The term "Krunchie's Concepts," is the potential title of a book I migh write to bundle together my various ideas, which might include:

  • Krunchie's Cab: low-cost, low-energy, networked, door-to-door, congestion-free, non-stop, safe transport;
  • KIM: "Krunchie's Input Method," an intutive computer keyboard that fits on a shirt-button;
  • World Tax Reform: current taxes such as Income Tax and Value Added Tax belong to the Industrial Age. The Information Age can be served by painless, form-free, evasion-free, automated taxes;
  • United Nations wealth-transfer scheme whereby every citizen in the world would receive a citizen's allowance, replacing all doles, funded by quite a small universal wealth tax on world citizens whose personal wealth exceeds $10,000,000. 
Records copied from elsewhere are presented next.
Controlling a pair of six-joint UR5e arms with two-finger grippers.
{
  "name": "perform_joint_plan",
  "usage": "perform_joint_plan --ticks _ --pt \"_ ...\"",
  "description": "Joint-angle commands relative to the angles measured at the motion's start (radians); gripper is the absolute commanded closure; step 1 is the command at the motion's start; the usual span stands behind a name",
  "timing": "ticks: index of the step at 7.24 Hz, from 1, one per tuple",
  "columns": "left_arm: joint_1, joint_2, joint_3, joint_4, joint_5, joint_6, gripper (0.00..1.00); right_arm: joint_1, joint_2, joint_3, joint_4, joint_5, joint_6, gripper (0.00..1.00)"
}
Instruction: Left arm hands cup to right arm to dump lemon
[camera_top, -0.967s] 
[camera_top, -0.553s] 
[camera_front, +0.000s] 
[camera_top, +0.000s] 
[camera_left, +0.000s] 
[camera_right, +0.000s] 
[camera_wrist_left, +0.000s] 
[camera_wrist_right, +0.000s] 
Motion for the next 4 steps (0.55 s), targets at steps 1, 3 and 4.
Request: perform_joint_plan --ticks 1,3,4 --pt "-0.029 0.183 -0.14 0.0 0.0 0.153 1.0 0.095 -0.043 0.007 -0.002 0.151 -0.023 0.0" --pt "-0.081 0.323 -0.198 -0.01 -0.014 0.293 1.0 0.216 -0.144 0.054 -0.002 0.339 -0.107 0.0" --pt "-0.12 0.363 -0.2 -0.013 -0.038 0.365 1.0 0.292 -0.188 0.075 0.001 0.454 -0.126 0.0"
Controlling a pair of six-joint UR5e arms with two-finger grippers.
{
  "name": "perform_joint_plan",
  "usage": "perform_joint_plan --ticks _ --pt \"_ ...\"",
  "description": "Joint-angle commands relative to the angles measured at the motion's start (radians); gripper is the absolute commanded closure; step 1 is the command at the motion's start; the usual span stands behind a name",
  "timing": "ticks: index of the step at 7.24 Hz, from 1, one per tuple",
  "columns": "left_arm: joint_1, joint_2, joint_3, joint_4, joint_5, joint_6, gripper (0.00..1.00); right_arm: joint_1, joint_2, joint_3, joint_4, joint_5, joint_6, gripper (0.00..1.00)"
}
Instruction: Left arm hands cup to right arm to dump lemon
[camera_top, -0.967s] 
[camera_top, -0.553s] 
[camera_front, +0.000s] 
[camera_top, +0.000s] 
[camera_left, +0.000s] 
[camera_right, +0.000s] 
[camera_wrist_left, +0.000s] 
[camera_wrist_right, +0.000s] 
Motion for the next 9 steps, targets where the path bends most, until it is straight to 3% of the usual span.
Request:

  • System-built, United Nations, refugee cities instead of refugee camps;
  • Warm brick central heating: many ores, warm to the touch, are in fairly plentiful supply. In a well-insulated home they could provide permanent heat (but not air-conditioning) without running cost;
  • Zoning reform: slums and shanty-towns are the result of lack of affordable housing, which is the result of zoning laws that shelter the housing market from competition;
  • Land Value Tax (a tax on land not buildings), an essential part of an economic system that optimises land use and affordable housing;
  • Pumping sea-water into hot desert areas: Evaporation and condensation would cause rain;
  • Identity: technology could give everybody a secure international identity backed by bio-identifiers; this should be regarded as a human right;
  • Medical Data: when I visit a doctor or a hospital, my past medical history should be available from the cloud based on my secure identity;
  • One card to rule all: a single identity card can replace all credit cards, debit cards, passports, identity cards, medical cards, travel cards, etc.;
  • Conserve and Use Data: every item sold in a shop has an identity; when stolen and lost goods are recovered, data should be searched to find the true owner and commercial history of the item;
  • Urban Bio-mass: incinerate all household waste and grow bio- mass product in urban gardens;
  • Land Titling program to simplify and enfranchise land titles;
  • Urban Farming using rooftops, internal floors and public spaces;
  • Replace Criminal Law by Compensatory Law, whereby victims are fully compensated and wrong-doers placed under supervision until they fully compensate society;
  • Web voting to replace our archaic systems.